* Problem to work on: From the listing below, output the lines between the one with "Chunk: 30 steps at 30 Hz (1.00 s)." and the one with "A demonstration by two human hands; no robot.", including those two, and nothing else. Pictures are not copied.

* Material to process:
---*---

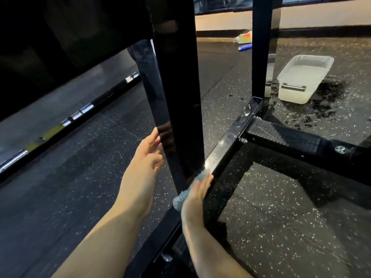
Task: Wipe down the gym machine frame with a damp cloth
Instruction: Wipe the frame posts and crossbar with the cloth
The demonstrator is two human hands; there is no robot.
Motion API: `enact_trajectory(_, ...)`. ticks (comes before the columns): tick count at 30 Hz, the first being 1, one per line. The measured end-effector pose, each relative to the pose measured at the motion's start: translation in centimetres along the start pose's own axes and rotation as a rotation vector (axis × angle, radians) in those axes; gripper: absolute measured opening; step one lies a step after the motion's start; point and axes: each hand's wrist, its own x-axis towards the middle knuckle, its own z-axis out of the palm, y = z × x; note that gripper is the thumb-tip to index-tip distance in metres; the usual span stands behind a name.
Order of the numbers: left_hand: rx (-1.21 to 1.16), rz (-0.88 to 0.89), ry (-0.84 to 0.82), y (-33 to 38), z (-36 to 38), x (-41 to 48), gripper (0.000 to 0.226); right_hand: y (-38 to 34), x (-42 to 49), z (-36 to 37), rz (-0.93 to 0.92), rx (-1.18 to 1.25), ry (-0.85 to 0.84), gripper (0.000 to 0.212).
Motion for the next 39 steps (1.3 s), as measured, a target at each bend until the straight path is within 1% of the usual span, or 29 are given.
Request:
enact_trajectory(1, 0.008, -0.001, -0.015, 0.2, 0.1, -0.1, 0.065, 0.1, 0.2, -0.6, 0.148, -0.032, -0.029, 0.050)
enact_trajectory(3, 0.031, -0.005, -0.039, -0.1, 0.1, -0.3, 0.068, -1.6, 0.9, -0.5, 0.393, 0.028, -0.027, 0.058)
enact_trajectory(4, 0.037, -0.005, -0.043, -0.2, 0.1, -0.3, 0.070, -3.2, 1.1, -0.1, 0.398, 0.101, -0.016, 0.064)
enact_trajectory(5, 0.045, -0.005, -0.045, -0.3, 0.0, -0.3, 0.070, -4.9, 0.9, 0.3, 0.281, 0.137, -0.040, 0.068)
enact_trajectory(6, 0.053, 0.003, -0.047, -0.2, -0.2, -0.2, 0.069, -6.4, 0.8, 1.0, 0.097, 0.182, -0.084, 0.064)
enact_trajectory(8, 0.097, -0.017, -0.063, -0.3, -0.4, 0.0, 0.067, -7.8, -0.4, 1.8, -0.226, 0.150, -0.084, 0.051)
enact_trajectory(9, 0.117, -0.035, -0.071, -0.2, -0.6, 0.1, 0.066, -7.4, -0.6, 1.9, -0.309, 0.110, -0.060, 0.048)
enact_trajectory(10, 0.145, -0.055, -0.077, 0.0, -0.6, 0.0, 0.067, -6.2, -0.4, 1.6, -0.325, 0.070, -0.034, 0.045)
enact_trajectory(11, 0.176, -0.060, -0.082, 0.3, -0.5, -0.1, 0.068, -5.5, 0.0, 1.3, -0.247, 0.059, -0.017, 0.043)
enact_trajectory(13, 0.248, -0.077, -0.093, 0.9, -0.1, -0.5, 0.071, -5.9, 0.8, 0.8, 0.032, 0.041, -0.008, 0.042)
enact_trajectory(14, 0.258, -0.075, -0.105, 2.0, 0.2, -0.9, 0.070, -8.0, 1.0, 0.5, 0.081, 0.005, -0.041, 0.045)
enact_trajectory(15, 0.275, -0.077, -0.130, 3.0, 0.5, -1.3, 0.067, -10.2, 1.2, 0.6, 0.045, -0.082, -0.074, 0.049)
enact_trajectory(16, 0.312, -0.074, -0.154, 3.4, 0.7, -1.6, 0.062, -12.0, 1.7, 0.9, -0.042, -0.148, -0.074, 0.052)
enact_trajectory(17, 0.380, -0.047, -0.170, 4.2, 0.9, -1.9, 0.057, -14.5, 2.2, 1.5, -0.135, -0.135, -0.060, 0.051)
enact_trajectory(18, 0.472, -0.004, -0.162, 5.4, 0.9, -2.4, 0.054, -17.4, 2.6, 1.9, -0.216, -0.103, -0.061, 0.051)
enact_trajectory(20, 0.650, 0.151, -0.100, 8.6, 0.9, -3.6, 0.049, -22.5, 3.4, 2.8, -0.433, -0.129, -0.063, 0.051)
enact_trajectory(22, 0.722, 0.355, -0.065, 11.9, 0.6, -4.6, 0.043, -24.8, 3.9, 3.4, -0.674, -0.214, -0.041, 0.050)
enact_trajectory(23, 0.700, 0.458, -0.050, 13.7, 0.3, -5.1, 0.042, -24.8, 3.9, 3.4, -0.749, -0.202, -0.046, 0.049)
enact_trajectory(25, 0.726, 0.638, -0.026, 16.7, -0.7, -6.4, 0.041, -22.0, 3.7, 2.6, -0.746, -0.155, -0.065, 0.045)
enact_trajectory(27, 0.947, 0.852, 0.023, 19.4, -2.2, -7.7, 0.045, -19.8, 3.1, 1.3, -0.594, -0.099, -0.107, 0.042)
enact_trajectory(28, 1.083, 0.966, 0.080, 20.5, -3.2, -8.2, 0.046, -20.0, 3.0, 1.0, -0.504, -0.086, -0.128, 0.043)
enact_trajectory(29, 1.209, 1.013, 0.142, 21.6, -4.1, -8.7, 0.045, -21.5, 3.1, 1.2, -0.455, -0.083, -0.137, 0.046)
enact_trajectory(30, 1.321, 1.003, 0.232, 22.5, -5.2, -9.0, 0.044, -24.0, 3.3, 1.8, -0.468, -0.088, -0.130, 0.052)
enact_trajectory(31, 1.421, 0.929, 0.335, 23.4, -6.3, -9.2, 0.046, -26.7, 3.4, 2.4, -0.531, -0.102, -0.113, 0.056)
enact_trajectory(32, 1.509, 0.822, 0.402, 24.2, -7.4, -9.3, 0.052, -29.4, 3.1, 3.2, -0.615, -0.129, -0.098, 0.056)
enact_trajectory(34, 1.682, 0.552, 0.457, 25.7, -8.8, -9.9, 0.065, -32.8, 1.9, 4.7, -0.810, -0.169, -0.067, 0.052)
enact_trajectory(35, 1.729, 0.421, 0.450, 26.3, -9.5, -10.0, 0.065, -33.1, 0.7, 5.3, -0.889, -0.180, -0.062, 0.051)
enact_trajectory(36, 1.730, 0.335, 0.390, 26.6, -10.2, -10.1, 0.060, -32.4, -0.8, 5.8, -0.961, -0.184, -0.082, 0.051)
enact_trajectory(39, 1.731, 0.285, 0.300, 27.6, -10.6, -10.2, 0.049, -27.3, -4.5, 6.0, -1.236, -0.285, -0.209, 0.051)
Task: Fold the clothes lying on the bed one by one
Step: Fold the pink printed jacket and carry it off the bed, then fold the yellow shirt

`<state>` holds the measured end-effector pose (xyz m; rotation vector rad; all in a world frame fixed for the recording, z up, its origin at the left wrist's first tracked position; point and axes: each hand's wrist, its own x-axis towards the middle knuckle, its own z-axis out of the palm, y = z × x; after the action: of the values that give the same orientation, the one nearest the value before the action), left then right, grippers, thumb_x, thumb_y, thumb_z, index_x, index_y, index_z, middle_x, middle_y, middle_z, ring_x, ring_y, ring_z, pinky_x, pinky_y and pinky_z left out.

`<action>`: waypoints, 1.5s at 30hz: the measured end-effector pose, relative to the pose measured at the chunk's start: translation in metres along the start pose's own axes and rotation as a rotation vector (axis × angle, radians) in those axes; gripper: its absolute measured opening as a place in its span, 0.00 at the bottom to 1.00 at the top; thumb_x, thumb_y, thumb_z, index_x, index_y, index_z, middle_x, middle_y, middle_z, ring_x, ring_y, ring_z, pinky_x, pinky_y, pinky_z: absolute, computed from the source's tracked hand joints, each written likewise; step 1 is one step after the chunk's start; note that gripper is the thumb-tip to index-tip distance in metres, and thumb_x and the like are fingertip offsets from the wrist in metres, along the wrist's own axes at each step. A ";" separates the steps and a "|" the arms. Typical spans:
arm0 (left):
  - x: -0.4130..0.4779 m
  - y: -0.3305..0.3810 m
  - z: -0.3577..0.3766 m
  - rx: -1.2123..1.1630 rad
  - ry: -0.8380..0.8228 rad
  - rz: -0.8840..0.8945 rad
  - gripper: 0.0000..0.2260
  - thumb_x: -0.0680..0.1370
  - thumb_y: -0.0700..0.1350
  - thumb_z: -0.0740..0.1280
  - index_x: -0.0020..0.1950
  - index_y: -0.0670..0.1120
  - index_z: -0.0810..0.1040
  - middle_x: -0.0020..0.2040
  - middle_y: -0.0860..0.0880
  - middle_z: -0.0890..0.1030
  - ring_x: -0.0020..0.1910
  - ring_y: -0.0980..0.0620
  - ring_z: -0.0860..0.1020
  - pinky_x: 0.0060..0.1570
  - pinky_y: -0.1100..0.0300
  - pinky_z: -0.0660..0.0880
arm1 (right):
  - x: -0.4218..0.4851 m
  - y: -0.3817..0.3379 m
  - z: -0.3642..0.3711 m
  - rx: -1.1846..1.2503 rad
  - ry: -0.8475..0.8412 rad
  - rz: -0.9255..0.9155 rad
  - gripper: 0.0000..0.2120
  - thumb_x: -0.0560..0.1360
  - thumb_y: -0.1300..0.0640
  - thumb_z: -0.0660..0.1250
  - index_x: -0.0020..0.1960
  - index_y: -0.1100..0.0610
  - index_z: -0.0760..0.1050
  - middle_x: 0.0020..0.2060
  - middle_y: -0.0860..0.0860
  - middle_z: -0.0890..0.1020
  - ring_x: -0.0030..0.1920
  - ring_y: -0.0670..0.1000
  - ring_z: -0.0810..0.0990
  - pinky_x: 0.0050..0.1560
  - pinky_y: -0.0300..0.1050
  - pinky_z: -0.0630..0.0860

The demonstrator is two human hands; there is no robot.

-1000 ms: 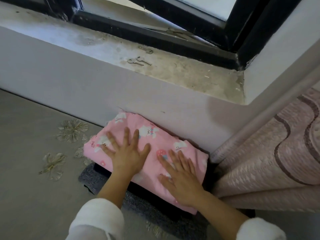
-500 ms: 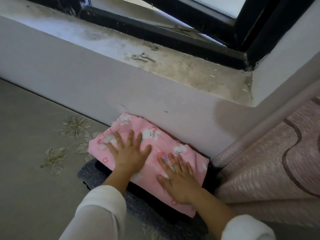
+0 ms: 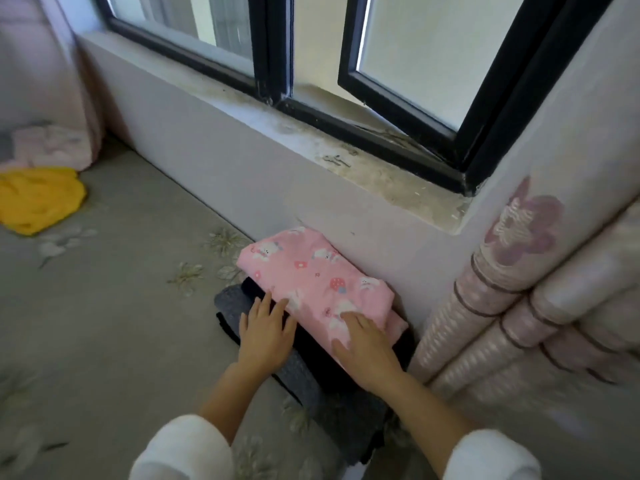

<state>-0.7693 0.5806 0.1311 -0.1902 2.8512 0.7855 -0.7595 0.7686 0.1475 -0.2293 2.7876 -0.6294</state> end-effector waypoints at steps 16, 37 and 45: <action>-0.351 -0.096 -0.060 -0.027 0.192 -0.504 0.20 0.82 0.53 0.53 0.75 0.52 0.62 0.77 0.47 0.57 0.76 0.47 0.53 0.73 0.46 0.52 | -0.210 -0.133 0.082 -0.063 -0.270 -0.420 0.25 0.78 0.49 0.60 0.73 0.58 0.62 0.69 0.54 0.67 0.69 0.54 0.66 0.68 0.47 0.63; -0.822 -0.376 -0.137 -0.104 0.478 -1.116 0.19 0.81 0.53 0.54 0.72 0.54 0.64 0.74 0.50 0.62 0.73 0.48 0.59 0.70 0.48 0.56 | -0.524 -0.515 0.344 -0.228 -0.599 -1.064 0.25 0.80 0.49 0.58 0.73 0.57 0.60 0.70 0.53 0.66 0.68 0.53 0.67 0.67 0.47 0.65; -0.946 -0.476 -0.177 -0.154 0.585 -1.247 0.19 0.81 0.53 0.54 0.73 0.53 0.64 0.75 0.49 0.61 0.73 0.47 0.58 0.70 0.46 0.54 | -0.639 -0.637 0.424 -0.335 -0.675 -1.233 0.24 0.80 0.49 0.59 0.73 0.56 0.61 0.70 0.53 0.66 0.67 0.54 0.69 0.66 0.49 0.68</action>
<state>0.2109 0.1547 0.2385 -2.1876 2.2802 0.6546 0.0338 0.1670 0.2064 -1.8667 1.8068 -0.1845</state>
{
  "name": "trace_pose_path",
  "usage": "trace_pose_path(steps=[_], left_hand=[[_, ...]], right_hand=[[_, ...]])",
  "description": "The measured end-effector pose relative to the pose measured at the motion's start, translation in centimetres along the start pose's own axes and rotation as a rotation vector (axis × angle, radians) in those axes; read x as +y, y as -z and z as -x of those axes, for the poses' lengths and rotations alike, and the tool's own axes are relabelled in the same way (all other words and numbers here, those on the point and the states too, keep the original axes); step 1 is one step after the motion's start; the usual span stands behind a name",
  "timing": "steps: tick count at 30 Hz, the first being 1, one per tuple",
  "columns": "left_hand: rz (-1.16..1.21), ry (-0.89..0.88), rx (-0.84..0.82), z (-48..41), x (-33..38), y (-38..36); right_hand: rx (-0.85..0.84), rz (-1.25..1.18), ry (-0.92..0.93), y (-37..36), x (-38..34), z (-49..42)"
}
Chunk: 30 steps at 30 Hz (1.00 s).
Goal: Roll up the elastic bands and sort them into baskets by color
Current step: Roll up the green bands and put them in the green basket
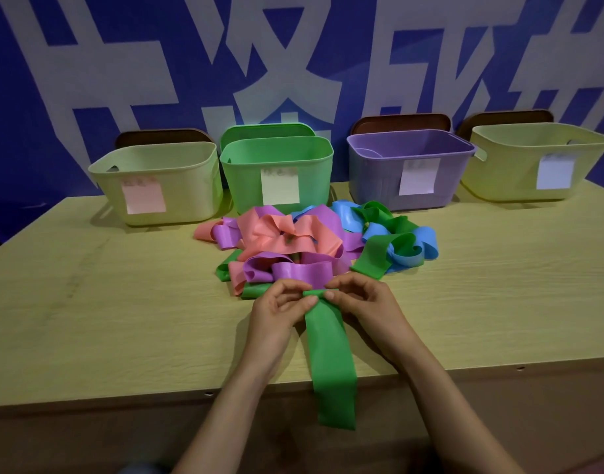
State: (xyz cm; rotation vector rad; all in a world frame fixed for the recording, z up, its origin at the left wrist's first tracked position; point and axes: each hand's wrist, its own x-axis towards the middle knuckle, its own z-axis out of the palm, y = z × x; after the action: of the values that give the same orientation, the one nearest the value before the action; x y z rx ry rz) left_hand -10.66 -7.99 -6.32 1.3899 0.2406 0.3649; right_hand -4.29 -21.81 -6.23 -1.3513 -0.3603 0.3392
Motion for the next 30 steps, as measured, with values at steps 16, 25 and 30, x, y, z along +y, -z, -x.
trace_pose_path(steps=[16, 25, 30], left_hand=[[0.007, 0.081, -0.025, -0.21, 0.23, -0.35], [0.076, 0.029, 0.017, -0.11, 0.18, -0.10], [0.053, 0.015, 0.025, -0.15, -0.18, 0.07]], right_hand=[[0.037, -0.031, 0.043, 0.11, -0.30, 0.13], [-0.016, -0.018, -0.022, 0.24, 0.14, 0.03], [-0.030, 0.022, 0.026, -0.02, -0.03, -0.10]])
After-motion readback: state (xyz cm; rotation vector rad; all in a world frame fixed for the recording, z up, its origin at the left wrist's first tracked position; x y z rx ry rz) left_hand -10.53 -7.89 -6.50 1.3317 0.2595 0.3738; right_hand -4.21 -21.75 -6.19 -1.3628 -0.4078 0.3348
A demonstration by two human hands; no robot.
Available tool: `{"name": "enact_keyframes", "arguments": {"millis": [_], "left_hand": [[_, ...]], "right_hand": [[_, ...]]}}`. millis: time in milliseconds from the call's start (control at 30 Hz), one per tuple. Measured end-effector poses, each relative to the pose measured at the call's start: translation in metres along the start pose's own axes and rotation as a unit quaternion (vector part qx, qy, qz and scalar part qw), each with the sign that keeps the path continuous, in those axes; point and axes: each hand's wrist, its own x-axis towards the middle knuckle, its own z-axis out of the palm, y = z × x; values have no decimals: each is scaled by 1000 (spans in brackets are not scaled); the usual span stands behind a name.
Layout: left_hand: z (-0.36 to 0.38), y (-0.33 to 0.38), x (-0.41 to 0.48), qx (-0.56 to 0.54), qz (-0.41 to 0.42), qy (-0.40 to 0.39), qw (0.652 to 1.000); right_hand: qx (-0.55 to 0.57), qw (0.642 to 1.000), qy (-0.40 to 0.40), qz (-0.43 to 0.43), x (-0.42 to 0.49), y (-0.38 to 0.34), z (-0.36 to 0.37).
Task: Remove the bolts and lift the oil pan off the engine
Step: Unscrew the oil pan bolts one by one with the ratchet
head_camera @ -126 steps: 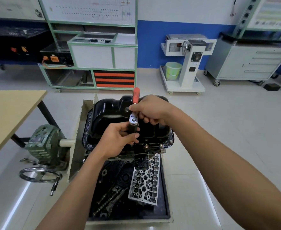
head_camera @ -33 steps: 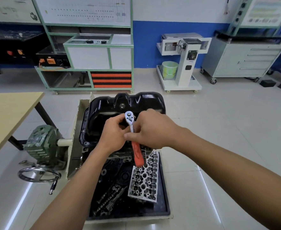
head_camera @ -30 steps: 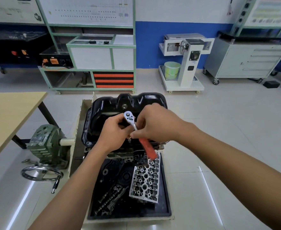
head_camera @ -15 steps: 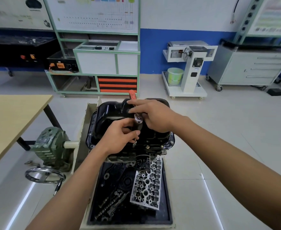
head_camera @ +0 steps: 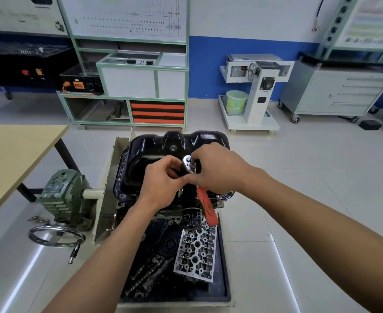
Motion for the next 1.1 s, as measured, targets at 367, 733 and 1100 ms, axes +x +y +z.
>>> {"name": "enact_keyframes", "arguments": {"millis": [367, 733, 1100], "left_hand": [[-8, 6, 4, -50, -25, -141, 988], [-5, 1, 3, -63, -16, -83, 994], [-1, -3, 5, -71, -10, -35, 997]], "right_hand": [[-143, 982, -9, -121, 19, -4, -13], [-138, 985, 15, -104, 20, -5, -8], [0, 999, 25, 36, 13, -12, -6]]}}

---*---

* Reply to the exercise:
Chunk: 30 steps at 30 Hz (1.00 s).
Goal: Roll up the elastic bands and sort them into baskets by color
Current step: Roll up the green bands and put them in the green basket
State: (xyz cm; rotation vector rad; all in a world frame fixed for the recording, z up, its origin at the left wrist's first tracked position; point and axes: each hand's wrist, its own x-axis towards the middle knuckle, its own z-axis out of the palm, y = z × x; after the action: of the values that give the same orientation, the one nearest the value before the action; x y z rx ry rz) left_hand -10.66 -7.99 -6.32 1.3899 0.2406 0.3649; right_hand -4.29 -21.81 -6.23 -1.3513 -0.3603 0.3392
Motion for the next 30 steps, as measured, with values at steps 16, 25 and 30, x, y, z along +y, -z, -x.
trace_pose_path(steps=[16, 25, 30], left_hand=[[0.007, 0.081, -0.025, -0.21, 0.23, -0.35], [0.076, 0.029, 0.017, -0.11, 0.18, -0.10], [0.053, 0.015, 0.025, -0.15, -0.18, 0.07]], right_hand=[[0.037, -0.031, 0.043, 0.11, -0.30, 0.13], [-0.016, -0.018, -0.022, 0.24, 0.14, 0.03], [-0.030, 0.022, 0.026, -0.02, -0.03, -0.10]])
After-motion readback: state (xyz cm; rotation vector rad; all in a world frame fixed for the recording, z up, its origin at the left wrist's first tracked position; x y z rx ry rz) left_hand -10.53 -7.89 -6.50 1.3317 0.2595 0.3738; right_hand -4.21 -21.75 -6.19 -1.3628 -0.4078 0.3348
A demonstration by two human hands; no robot.

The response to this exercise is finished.